Scale of results • Development goal: This is the overall positive, long-term result the community seeks. • Project purpose: This is the immediate outcome of implementing this project and should contribute to the development goal. • Results/objectives: A project purpose is made up of smaller steps and outputs which together assure that the project purpose is achieved.
Planning, monitoring & evaluation • Planning, monitoring and evaluation are all part of one process. • Planning sets the objectives. • Monitoring helps check that the objectives are on track. • Evaluation measures whether the overall project purpose has been met. • Evaluation also provides a chance to reflect on the overall process and empowerment.
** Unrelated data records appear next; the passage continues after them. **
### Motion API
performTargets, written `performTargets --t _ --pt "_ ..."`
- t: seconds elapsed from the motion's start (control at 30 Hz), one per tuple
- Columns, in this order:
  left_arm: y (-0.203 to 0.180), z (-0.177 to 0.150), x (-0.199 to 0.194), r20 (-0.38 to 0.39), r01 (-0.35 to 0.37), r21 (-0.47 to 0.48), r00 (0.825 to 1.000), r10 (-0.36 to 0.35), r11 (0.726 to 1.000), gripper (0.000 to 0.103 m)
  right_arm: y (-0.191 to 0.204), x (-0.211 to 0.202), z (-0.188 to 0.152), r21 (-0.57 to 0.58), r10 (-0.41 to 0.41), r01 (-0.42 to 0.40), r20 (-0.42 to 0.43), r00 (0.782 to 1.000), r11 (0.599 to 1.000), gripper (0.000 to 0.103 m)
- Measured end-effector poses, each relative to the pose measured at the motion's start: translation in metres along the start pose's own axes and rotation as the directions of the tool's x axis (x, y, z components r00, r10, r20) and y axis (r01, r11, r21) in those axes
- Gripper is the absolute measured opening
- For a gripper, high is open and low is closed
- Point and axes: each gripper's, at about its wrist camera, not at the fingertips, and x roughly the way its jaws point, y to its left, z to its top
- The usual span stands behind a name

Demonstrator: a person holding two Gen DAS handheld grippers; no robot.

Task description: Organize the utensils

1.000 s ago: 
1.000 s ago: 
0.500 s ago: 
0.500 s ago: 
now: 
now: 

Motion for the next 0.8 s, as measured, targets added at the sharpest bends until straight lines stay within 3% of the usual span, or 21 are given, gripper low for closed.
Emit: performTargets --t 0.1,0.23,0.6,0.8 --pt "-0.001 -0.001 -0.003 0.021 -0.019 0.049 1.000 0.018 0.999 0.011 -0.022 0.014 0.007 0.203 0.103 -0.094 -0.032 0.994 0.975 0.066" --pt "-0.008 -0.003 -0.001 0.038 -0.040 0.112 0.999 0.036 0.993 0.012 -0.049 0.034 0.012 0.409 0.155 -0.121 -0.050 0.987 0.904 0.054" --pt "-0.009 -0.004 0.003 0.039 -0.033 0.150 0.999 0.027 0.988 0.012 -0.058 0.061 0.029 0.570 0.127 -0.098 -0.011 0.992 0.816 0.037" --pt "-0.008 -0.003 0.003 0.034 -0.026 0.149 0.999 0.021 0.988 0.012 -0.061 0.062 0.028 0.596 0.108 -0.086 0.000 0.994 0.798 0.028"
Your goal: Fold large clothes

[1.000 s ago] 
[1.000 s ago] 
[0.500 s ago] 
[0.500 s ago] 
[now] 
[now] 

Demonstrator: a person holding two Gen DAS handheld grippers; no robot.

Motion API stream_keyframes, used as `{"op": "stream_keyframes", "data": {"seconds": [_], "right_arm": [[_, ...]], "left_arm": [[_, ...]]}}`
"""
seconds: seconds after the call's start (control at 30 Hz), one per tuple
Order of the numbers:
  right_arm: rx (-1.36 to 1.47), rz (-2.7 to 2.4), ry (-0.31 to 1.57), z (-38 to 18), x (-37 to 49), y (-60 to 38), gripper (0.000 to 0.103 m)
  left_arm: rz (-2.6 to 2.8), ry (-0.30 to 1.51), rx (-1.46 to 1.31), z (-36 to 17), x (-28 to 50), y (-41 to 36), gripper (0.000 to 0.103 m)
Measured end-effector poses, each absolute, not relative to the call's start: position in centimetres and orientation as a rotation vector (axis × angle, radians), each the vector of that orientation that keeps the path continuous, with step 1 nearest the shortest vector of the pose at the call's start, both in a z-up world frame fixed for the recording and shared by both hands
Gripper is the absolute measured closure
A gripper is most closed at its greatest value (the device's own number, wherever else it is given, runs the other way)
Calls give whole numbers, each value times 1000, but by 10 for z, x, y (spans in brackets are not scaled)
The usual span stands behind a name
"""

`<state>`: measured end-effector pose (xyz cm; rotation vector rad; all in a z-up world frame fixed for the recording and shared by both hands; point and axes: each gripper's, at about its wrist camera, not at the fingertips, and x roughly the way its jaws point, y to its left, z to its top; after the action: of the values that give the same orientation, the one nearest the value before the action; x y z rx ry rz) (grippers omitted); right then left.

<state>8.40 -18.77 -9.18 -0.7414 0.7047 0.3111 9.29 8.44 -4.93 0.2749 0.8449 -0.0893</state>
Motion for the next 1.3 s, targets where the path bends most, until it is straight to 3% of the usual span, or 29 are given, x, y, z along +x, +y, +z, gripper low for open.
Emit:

Planning • Adopt a methodology appropriate to the context. • Develop an analysis of the negative situation that should be solved. • Specify the target group (i.e. those in the community who will do the actions). • Identify levels of desired results: development goal, project purpose, results leading to the project purpose
Monitoring • Every result in the project needs an indicator to help determine whether you are achieving the result as planned. • Indicators should at least give quantity, quality, time and location for the result. • Monitoring involves collecting data as events happen. • Objectively verifiable indicators (OVIs) make your work transparent to donors, the whole community and others.
Evaluation • Evaluation can be summative (i.e. what happened?) or formative (i.e. what does this tell you for the future?). • Projects are evaluated against their project purpose and result indicators. • Evaluation can look at the impact caused by the project (which may sometimes be unintentional). • Evaluation can look at processes, including human dynamics and empowerment.